--- PROBLEM TO SOLVE ---
Please repeat the data exactly. Any picture in it stays out.

--- DATA BLOCK ---
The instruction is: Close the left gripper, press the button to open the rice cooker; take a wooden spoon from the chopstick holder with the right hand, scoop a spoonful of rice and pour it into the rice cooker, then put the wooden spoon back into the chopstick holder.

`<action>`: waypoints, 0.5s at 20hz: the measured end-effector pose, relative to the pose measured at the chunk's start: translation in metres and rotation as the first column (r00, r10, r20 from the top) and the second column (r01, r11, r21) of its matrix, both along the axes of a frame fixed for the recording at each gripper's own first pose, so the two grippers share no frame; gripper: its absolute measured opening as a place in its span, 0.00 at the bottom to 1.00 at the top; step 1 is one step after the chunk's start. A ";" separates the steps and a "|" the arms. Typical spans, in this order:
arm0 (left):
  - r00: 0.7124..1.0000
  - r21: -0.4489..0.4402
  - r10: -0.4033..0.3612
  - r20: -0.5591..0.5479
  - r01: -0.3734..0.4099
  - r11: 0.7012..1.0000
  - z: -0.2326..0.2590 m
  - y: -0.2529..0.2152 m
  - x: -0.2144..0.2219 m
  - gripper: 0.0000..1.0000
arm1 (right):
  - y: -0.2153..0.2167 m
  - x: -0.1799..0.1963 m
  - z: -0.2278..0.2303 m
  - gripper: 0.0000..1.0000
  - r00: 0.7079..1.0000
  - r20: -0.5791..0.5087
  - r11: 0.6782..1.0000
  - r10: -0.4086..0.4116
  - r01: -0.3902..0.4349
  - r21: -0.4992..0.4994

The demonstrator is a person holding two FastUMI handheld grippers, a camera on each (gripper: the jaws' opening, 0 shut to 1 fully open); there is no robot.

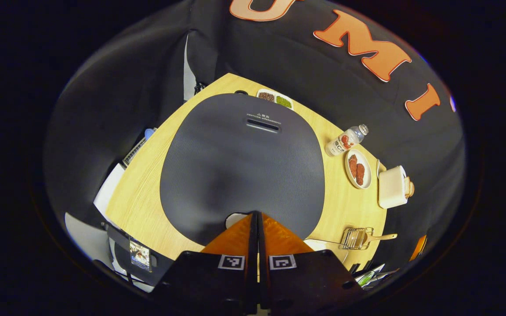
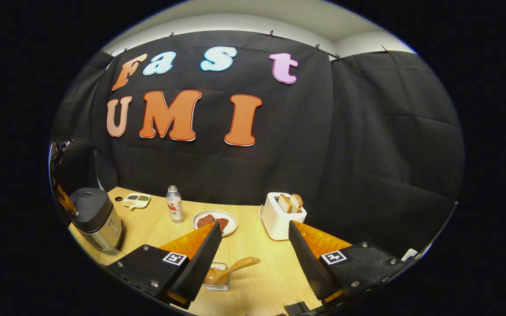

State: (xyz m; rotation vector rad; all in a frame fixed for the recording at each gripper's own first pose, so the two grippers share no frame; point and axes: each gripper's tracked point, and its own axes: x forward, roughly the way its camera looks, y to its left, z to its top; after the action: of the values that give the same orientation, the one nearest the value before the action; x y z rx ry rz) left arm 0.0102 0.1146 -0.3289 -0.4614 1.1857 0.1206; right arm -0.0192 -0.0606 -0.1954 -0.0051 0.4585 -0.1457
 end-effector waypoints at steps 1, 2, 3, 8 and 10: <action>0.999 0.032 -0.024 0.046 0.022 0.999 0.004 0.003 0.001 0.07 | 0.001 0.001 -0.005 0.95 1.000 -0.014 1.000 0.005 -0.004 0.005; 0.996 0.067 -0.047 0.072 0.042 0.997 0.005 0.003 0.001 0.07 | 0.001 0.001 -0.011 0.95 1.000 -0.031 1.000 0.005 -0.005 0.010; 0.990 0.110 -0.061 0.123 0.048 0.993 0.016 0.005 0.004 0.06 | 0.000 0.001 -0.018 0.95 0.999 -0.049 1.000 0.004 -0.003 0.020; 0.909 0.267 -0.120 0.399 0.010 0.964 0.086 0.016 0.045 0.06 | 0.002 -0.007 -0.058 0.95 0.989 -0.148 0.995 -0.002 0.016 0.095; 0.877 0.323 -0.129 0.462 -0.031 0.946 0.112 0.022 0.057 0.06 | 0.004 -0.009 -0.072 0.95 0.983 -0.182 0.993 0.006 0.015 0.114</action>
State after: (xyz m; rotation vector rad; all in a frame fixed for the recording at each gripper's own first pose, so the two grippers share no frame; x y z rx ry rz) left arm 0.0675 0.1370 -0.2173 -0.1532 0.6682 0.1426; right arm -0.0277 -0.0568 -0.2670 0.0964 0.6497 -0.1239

--- RESPONSE TO THE EXERCISE ---
The instruction is: Close the left gripper, press the button to open the rice cooker; take a wooden spoon from the chopstick holder with the right hand, scoop a spoonful of rice and pour it into the rice cooker, then put the wooden spoon back into the chopstick holder.

`<action>`: waypoints, 0.5s at 20hz: the measured end-effector pose, relative to the pose measured at the chunk's start: translation in metres and rotation as the first column (r00, r10, r20 from the top) and the second column (r01, r11, r21) of its matrix, both along the axes of a frame fixed for the recording at each gripper's own first pose, so the two grippers share no frame; gripper: its absolute measured opening as a place in its span, 0.00 at the bottom to 1.00 at the top; step 1 is one step after the chunk's start. A ";" separates the steps and a "|" the arms. Typical spans, in this order:
arm0 (left):
  - r00: 0.7124..1.0000
  - r21: -0.4489..0.4402
  - r10: -0.4033..0.3612
  - r20: -0.5591..0.5479
  - r01: -0.3734..0.4099
  - r11: 0.7012..1.0000
  - z: -0.2326..0.2590 m
  - y: -0.2529..0.2152 m
  - x: -0.2144..0.2219 m
  - gripper: 0.0000..1.0000
arm1 (right):
  - y: -0.2153..0.2167 m
  - x: -0.1799..0.1963 m
  - z: -0.2278..0.2303 m
  - gripper: 0.0000..1.0000
  - r00: 0.7079..1.0000
  - r20: -0.5791..0.5087
  - r11: 0.6782..1.0000
  - r10: -0.4086..0.4116
  - r01: -0.3902..0.4349
  - r21: -0.4992..0.4994

The demonstrator is a person holding two FastUMI handheld grippers, a camera on each (gripper: the jaws' opening, 0 shut to 1 fully open); there is no robot.


State: (xyz m; rotation vector rad; all in a frame fixed for the recording at each gripper's own first pose, so the two grippers share no frame; point and axes: each gripper's tracked point, and its own axes: x forward, roughly the way its camera looks, y to its left, z to its top; after the action: of the values that give the same orientation, the one nearest the value before the action; x y z rx ry rz) left arm 0.0102 0.1146 -0.3289 -0.4614 1.1857 0.1206; right arm -0.0192 -0.0606 -0.1954 -0.0051 0.4585 -0.1457
 end-effector waypoints at steps 1, 2, 3, 8 and 10: <action>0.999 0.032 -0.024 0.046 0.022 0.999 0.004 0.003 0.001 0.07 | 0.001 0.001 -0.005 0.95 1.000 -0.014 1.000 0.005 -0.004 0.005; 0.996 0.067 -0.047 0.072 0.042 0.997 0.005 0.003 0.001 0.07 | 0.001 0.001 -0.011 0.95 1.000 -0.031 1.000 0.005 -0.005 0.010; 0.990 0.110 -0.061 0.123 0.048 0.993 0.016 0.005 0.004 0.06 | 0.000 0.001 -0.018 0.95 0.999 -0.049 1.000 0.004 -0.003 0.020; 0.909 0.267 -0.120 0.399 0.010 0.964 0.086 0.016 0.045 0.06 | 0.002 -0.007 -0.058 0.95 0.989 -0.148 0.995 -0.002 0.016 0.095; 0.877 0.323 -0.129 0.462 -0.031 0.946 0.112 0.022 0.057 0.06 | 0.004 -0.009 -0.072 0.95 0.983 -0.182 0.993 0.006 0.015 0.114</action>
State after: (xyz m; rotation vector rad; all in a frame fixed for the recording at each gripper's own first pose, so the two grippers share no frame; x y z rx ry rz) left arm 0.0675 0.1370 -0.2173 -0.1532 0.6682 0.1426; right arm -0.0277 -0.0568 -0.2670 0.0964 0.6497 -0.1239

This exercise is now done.